The task: A copy of the listing below is needed, exact in every line and without images.

Raw data:
------------------------------------

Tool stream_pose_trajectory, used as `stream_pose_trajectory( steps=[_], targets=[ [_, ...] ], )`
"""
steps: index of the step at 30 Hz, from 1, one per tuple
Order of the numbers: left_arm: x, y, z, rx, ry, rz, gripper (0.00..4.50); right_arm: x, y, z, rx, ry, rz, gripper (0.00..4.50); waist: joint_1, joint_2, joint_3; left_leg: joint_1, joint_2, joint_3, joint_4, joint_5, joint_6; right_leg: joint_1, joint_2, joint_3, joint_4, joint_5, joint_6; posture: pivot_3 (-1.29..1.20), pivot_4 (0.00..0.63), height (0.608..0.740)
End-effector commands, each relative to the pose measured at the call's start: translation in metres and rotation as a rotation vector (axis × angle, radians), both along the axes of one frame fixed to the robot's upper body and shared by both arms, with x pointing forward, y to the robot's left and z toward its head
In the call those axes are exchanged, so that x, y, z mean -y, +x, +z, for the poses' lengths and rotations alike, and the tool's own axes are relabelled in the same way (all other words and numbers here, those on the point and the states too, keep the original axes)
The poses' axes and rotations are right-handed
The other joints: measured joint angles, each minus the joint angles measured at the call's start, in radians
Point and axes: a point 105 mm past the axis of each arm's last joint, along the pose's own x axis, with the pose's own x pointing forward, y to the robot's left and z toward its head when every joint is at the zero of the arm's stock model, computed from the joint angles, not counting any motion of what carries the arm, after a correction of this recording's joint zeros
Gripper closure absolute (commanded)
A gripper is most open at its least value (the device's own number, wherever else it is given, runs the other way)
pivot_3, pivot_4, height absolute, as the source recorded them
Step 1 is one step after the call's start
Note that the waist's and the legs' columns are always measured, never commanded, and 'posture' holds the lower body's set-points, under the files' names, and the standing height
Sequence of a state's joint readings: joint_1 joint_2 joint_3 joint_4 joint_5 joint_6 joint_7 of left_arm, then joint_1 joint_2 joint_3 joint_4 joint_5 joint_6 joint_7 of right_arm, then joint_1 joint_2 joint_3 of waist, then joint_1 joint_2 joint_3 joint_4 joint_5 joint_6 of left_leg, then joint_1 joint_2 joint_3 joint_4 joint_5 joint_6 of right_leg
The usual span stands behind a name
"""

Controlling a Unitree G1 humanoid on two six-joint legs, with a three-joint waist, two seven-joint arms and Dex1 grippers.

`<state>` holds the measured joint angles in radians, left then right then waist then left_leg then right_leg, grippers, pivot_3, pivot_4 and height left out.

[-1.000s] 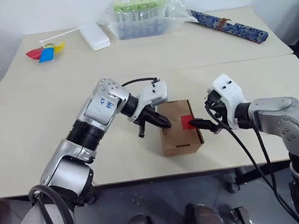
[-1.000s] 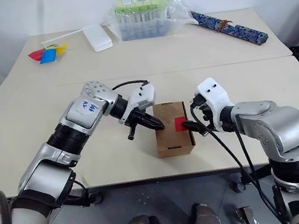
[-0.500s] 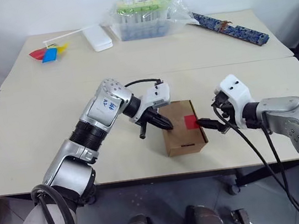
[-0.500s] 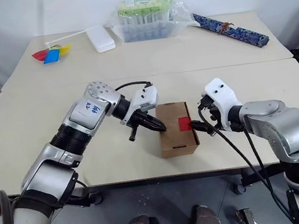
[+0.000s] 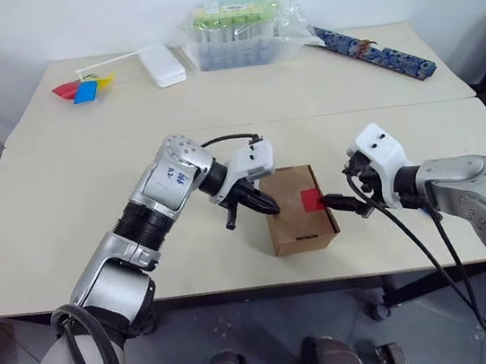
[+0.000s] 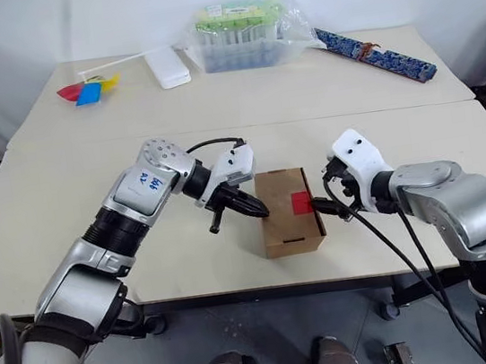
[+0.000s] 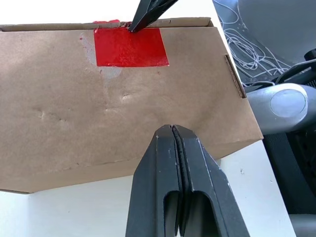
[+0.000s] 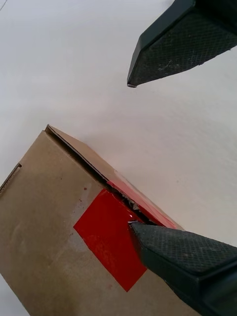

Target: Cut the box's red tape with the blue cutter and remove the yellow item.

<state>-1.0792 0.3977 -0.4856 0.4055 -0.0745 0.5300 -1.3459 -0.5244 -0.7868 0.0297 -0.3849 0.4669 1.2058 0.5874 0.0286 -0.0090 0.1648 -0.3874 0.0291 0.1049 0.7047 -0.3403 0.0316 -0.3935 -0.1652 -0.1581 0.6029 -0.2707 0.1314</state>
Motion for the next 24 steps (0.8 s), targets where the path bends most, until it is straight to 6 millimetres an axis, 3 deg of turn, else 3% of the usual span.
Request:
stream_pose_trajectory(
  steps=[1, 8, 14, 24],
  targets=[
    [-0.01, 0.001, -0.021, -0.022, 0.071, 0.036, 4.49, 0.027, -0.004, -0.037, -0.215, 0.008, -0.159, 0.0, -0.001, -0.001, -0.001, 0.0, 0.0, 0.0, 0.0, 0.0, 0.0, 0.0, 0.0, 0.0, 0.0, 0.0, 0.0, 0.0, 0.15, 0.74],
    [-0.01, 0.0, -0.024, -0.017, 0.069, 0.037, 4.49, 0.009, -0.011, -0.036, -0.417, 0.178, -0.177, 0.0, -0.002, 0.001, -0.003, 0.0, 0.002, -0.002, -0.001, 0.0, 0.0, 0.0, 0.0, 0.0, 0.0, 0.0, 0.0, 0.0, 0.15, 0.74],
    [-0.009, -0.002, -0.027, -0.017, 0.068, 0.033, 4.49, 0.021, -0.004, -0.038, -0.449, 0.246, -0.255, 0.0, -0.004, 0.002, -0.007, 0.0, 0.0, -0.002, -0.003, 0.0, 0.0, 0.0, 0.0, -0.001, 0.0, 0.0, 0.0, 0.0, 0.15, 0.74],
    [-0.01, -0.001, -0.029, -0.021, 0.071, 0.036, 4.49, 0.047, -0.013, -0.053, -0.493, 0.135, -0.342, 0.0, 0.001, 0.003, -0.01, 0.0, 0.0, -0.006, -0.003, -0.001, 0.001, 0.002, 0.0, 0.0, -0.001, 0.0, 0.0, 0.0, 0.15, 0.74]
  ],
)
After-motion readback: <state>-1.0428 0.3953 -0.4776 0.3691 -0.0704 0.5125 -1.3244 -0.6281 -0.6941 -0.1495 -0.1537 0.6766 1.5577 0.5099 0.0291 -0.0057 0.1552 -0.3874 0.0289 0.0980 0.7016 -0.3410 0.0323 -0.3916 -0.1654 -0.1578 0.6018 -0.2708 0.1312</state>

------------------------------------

Solved problem:
Tool stream_pose_trajectory, used as `stream_pose_trajectory( steps=[_], targets=[ [_, ...] ], )`
"""
steps: index of the step at 30 Hz, from 1, one per tuple
Order of the numbers: left_arm: x, y, z, rx, ry, rz, gripper (0.00..4.50); right_arm: x, y, z, rx, ry, rz, gripper (0.00..4.50); waist: joint_1, joint_2, joint_3; left_leg: joint_1, joint_2, joint_3, joint_4, joint_5, joint_6; right_leg: joint_1, joint_2, joint_3, joint_4, joint_5, joint_6; posture: pivot_3 (-1.29..1.20), pivot_4 (0.00..0.63), height (0.608..0.740)
End-effector commands, each relative to the pose measured at the call's start: translation in metres and rotation as a rotation vector (axis × angle, radians), both along the axes of one frame fixed to the robot's upper body and shared by both arms, with x pointing forward, y to the robot's left and z toward its head
In the call those axes are exchanged, so that x, y, z mean -y, +x, +z, for the poses' lengths and rotations alike, and the tool's own axes are relabelled in the same way (all other words and numbers here, those on the point and the states too, keep the original axes)
The poses' axes and rotations are right-handed
The other joints: measured joint angles, each minus the joint angles measured at the call's start, in radians
Point and axes: a point 105 mm past the axis of each arm's last joint, along the pose's own x axis, with the pose's own x pointing forward, y to the robot's left and z toward its head when every joint is at the zero of the arm's stock model, computed from the joint angles, not counting any motion of what carries the arm, after a correction of this recording's joint zeros
Gripper closure absolute (commanded)
A gripper is most open at its least value (the device's own number, wherever else it is given, runs the other way)
pivot_3, pivot_4, height absolute, as the source recorded them
Step 1 is one step after the call's start
Note that the waist's and the legs' columns are always measured, never commanded, and 'posture' holds the lower body's set-points, under the files' names, and the standing height
Sequence of a state's joint readings: joint_1 joint_2 joint_3 joint_4 joint_5 joint_6 joint_7 of left_arm, then joint_1 joint_2 joint_3 joint_4 joint_5 joint_6 joint_7 of right_arm, then joint_1 joint_2 joint_3 of waist, then joint_1 joint_2 joint_3 joint_4 joint_5 joint_6 of left_leg, then joint_1 joint_2 joint_3 joint_4 joint_5 joint_6 of right_leg
The usual span stands behind a name
"""

Controlling a Unitree G1 humanoid on two six-joint legs, with a three-joint waist, two seven-joint arms and Dex1 grippers.

`<state>` holds the measured joint angles in radians, left then right then waist then left_leg then right_leg, grippers, pivot_3, pivot_4 and height left out.

[-1.000s] 
[-1.000s] 
[-0.500s] 
[-0.500s] 
[+0.000s] 
[+0.000s] 
[+0.000s] 
[+0.000s] 

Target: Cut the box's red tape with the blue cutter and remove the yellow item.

<state>-1.0792 0.3977 -0.4856 0.4055 -0.0745 0.5300 -1.3459 -0.5244 -0.7868 0.0297 -0.3849 0.4669 1.2058 0.5874 0.0286 -0.0090 0.1648 -0.3874 0.0291 0.1049 0.7047 -0.3403 0.0316 -0.3935 -0.1652 -0.1581 0.6029 -0.2707 0.1314</state>
Motion for the next 24 steps (0.8 s), targets where the path bends most, until it is straight to 6 millimetres an axis, 3 deg of turn, else 3% of the usual span.
Request:
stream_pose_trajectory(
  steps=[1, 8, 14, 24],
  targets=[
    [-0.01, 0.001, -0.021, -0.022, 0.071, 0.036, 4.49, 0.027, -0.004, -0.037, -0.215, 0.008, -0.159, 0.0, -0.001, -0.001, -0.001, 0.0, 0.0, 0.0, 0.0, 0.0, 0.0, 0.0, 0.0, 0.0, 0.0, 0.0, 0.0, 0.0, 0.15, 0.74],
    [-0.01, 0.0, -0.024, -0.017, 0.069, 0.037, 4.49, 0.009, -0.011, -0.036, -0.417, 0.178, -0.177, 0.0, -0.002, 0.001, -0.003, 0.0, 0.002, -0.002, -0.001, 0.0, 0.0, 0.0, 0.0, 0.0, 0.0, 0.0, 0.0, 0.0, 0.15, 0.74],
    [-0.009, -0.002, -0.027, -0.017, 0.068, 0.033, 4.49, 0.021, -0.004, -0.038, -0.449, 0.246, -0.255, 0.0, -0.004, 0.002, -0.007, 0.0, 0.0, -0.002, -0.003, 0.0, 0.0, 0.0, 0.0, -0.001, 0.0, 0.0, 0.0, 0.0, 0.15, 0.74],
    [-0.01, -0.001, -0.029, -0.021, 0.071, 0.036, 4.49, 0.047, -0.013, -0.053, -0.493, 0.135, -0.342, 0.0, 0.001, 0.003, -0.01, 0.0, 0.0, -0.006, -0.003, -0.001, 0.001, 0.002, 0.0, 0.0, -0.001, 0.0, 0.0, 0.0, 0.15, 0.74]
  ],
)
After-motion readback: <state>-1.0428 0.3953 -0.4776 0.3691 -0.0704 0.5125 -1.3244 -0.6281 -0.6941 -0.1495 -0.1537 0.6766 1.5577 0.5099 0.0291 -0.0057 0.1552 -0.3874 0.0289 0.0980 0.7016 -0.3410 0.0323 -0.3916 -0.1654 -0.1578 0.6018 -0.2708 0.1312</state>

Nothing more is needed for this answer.